Realheart® TAH is a total artificial heart that mimics the structure and physiological function of the human heart. Following multiple rounds of communication with the FDA, the device has been granted Humanitarian Use Device status which paves the way for Realheart® TAH to treat patients with advanced biventricular heart failure who have few other options and need to be supported by a total artificial heart.

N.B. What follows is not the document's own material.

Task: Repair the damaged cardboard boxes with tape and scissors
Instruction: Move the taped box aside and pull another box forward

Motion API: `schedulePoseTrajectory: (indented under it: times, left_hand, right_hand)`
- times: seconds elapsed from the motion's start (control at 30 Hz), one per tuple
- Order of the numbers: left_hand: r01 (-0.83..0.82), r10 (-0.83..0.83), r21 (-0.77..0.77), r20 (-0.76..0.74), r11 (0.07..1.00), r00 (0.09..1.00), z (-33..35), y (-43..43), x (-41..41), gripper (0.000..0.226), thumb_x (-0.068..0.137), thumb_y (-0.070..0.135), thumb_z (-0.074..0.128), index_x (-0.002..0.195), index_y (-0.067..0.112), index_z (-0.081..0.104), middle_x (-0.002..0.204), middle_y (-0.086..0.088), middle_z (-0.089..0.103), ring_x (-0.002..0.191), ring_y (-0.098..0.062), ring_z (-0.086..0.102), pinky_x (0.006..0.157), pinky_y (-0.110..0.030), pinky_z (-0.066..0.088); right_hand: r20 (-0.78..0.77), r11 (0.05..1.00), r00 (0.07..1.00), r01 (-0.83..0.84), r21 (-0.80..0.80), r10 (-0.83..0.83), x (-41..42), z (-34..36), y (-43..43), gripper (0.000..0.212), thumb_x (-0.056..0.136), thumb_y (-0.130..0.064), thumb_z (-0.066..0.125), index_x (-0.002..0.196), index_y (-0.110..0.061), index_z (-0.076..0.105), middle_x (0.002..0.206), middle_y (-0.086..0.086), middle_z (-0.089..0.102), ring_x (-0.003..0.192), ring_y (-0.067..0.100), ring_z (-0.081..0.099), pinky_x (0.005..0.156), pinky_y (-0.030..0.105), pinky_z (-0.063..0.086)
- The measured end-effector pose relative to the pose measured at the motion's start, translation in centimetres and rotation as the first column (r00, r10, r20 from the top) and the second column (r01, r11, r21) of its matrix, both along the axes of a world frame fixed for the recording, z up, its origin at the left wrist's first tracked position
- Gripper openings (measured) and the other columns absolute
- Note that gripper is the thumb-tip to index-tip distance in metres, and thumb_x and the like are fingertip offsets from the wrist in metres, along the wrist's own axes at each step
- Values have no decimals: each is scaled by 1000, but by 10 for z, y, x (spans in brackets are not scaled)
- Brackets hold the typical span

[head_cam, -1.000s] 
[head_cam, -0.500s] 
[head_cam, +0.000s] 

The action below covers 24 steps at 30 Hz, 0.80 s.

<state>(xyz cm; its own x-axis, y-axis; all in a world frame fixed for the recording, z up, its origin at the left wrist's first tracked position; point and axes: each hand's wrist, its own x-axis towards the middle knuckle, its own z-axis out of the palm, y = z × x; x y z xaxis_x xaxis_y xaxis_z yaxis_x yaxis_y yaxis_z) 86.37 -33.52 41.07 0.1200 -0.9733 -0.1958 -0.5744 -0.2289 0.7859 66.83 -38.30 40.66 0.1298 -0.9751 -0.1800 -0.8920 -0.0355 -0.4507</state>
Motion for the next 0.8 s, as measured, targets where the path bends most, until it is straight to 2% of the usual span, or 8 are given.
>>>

HDE is approved if the sponsor can demonstrate data indicating probable safety and benefit to the intended patient group.
Realheart will continue communications with the FDA to develop a clinical investigation strategy to support a Humanitarian Device Exemption premarket approval.
“We are extremely pleased that Realheart® TAH has been granted Humanitarian Use Device designation by the FDA. It is gratifying to look forward to our efforts culminating in such humanitarian benefit. We look forward to updating the market on further clinical and regulatory activities and meanwhile continue our preclinical development which will be important for a potential future full market approval,” says Ina Laura Perkins, CEO of Realheart.